**Directions**
Transcribe the records word for word, beginning with the first line and ending with the line that contains "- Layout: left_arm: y"; include nothing else.

Supplied data: Begin

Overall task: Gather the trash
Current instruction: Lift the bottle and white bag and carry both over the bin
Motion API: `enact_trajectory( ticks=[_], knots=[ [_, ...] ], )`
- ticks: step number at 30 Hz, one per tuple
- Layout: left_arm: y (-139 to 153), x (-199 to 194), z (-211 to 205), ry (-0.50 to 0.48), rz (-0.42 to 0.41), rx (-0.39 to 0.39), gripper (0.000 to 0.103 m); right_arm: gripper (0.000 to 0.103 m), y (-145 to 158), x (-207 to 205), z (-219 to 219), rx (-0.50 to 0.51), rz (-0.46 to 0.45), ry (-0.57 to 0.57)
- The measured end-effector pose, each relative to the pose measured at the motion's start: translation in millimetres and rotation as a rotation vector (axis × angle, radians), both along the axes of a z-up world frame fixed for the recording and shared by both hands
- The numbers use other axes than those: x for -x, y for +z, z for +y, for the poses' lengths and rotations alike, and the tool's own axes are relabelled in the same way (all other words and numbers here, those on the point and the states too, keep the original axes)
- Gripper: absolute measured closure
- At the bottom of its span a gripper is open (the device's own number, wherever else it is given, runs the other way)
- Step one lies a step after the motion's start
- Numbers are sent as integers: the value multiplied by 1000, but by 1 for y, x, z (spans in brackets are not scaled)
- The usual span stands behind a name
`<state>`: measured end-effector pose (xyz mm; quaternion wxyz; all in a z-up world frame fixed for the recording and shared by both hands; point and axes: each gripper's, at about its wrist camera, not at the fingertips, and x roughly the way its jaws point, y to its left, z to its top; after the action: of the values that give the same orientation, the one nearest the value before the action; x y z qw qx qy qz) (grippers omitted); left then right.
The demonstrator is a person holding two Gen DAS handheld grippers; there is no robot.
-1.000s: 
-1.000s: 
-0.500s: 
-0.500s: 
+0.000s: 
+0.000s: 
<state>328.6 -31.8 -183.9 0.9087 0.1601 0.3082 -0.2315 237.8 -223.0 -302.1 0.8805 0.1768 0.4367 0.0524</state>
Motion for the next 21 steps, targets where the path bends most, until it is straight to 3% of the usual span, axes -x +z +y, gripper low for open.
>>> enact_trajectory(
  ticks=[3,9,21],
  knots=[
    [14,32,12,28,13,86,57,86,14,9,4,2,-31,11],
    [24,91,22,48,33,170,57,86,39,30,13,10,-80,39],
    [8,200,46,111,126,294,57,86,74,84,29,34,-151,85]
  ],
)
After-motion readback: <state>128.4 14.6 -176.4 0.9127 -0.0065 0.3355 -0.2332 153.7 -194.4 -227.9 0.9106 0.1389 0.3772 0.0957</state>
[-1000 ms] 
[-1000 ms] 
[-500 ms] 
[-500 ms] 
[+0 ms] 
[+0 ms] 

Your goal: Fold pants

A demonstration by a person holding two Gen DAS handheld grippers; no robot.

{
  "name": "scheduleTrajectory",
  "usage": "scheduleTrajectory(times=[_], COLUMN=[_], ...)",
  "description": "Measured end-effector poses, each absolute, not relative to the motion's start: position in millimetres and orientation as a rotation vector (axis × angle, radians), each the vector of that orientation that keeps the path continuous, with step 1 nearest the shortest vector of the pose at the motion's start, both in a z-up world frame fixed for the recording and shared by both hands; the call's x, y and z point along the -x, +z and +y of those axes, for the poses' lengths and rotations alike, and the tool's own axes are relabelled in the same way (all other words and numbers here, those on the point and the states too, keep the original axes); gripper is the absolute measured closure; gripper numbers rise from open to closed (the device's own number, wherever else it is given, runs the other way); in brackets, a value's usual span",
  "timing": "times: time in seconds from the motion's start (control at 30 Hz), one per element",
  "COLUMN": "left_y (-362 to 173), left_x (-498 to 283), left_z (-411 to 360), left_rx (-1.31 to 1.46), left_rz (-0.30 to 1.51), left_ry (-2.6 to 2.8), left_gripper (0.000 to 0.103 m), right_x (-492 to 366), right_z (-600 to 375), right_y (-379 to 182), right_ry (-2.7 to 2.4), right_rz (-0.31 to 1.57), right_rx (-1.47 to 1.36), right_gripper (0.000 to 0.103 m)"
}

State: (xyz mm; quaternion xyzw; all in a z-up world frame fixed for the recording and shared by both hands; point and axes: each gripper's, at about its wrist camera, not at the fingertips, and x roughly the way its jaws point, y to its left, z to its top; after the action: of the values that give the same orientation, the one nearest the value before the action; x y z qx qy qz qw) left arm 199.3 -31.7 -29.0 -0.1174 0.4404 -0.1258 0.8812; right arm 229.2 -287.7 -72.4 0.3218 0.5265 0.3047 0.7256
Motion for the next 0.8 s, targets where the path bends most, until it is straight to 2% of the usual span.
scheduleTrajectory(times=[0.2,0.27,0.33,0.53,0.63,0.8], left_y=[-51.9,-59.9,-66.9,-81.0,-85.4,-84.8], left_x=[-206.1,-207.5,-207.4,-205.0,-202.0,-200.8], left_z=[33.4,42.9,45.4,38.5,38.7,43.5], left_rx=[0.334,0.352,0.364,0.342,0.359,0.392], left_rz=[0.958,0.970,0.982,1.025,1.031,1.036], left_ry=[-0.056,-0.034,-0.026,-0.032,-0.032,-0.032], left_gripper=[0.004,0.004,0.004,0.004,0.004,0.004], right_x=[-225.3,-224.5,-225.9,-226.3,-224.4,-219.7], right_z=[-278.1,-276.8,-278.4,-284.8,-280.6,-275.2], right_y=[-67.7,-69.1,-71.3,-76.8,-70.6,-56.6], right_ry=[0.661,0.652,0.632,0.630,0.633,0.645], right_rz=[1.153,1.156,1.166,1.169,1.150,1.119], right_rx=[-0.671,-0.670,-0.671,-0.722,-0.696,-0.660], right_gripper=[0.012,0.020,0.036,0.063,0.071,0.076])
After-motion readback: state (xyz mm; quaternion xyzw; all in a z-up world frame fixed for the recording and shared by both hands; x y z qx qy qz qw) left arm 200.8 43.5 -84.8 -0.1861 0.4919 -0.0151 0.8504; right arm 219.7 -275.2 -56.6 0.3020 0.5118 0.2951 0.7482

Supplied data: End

**Your solution**
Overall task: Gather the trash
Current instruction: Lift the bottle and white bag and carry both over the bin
Motion API: `enact_trajectory( ticks=[_], knots=[ [_, ...] ], )`
- ticks: step number at 30 Hz, one per tuple
- Layout: left_arm: y (-139 to 153), x (-199 to 194), z (-211 to 205), ry (-0.50 to 0.48), rz (-0.42 to 0.41), rx (-0.39 to 0.39), gripper (0.000 to 0.103 m); right_arm: gripper (0.000 to 0.103 m), y (-145 to 158), x (-207 to 205), z (-219 to 219), rx (-0.50 to 0.51), rz (-0.46 to 0.45), ry (-0.57 to 0.57)

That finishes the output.